The “scum and villainy” in this case are provided by the brutal Lithuanian gangsters Constantin Gabrys and his psychopathic son Mica. As a local, Heather Peck will be only too cogniscant of the fact that Freedom of Movement in the dark days of EU membership brought tens of thousands of Eastern Europeans to the area to pick and process the food crops on which we all rely; like many others, she will also know that with the decent folk came gangsters, drug barons and people-traffickers, and this is the background to this novel.

DCI Greg Geldard and his team have found a Romanian woman – Madame Trieste, real name Adrianne Laurientiu – brutally murdered. The killers, in no particular order, have crucified the nail-bar owner, cut her throat, and made her swallow her own eyeballs The first police officer on the scene, DI Sarah Laurence has been abducted by the killers. The search for Sarah Laurence and the determination to bring her captors to justice drives the police on, and provides us with an excellent read.

I finished this excellent novel in just two sessions, and that should tell you that it is a genuine page-turner. My rather weather-beaten maxim for judging crime novels is in the shape of a question – do we care about the principal characters in the novel? Here, I can deliver a resounding ‘Yes!”. Geldard is thoroughly human and believable, and it doesn’t hurt that he his “significant other” is colleague DS Chris Matthews.
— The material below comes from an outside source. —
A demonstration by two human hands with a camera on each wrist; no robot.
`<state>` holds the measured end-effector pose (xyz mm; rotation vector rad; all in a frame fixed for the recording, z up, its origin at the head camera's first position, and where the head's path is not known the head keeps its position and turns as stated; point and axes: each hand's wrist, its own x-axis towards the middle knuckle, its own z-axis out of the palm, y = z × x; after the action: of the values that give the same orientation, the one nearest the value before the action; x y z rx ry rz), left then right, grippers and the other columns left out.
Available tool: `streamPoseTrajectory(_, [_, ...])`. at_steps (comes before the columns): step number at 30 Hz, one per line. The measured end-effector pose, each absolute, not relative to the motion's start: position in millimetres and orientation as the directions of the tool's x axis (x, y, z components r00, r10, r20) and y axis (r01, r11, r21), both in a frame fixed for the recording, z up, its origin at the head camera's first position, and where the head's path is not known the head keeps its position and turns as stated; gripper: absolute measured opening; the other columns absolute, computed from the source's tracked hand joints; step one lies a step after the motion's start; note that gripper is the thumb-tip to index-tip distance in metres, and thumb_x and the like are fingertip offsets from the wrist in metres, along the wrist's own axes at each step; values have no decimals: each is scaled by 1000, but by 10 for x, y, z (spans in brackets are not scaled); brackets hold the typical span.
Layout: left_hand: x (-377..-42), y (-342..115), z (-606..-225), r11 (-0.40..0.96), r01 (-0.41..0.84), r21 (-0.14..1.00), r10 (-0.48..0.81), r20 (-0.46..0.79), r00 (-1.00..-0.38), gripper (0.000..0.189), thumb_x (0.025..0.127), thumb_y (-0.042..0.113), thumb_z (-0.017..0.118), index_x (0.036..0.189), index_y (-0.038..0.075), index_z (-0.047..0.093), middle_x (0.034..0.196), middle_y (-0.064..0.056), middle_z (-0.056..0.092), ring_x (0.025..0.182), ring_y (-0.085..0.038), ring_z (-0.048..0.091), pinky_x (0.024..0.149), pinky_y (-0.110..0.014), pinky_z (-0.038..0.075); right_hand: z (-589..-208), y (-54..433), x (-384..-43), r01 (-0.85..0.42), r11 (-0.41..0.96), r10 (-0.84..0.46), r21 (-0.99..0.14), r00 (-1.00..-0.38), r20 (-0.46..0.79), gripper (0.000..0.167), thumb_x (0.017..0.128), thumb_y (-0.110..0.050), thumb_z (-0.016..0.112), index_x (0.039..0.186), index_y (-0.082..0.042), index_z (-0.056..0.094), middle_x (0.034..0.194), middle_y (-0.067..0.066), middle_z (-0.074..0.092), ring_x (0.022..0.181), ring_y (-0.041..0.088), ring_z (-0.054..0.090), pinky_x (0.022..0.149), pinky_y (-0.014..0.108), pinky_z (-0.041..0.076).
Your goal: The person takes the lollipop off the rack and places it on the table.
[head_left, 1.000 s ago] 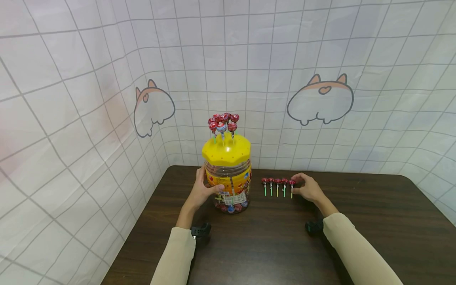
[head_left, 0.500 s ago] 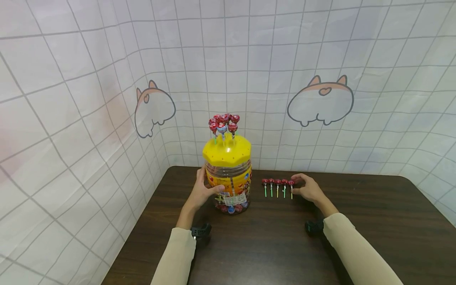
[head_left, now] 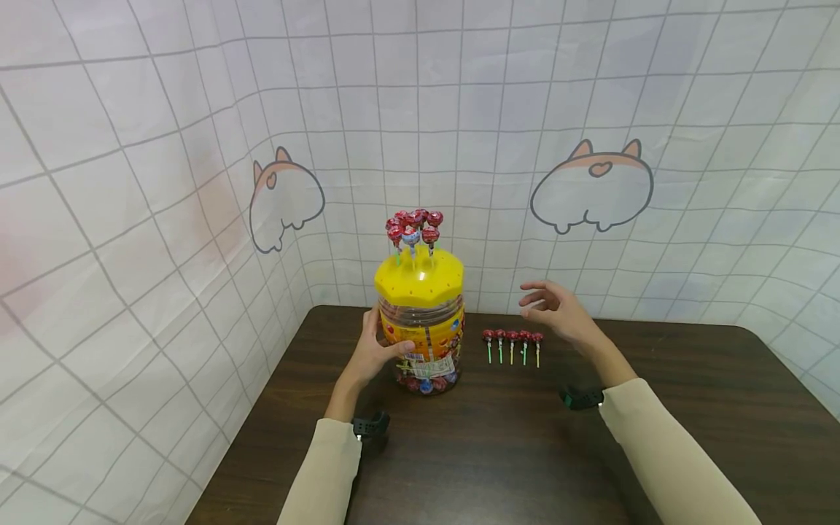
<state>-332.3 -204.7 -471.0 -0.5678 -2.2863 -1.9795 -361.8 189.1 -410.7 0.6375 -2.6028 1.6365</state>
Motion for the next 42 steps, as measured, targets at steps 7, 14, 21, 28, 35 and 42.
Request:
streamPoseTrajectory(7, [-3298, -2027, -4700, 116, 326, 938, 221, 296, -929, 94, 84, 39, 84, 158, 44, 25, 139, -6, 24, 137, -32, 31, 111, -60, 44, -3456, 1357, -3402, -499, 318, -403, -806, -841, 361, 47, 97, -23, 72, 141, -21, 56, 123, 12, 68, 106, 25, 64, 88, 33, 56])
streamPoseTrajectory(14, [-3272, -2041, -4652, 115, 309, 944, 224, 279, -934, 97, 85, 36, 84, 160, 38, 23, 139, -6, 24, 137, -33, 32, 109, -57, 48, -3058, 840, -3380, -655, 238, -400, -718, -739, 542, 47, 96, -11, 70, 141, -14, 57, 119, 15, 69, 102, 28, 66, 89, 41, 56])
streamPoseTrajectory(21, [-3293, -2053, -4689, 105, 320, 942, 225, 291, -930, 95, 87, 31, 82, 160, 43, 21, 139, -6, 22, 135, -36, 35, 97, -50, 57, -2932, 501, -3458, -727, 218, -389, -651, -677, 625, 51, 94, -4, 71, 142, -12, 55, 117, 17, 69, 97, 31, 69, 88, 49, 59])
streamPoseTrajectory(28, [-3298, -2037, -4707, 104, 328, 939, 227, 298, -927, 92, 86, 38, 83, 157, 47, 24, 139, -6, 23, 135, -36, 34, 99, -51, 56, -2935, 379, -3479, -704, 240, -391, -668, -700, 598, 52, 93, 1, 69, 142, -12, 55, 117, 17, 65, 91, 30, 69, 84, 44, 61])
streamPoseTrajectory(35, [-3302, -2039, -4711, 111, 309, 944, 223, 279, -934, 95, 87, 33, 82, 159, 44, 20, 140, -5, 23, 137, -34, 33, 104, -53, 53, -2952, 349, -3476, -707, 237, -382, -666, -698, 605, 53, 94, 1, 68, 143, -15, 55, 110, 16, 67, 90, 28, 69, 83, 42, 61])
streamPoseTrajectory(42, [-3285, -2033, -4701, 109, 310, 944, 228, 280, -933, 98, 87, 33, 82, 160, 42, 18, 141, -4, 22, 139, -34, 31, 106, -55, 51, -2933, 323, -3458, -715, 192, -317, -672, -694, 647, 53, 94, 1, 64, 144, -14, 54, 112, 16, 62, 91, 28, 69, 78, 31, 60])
Heather Peck doesn’t make a meal of this relationship, but she makes us aware that the police top brass are not entirely in favour. Peck resolves the problem, rather delightfully, in the last few paragraphs.

Dig Two Graves is a superior police procedural that rattles on at a breathtaking pace, and features genuinely vile criminals pursued by well-observed and authentic coppers. It was published by Ormesby Publishing on 28th June.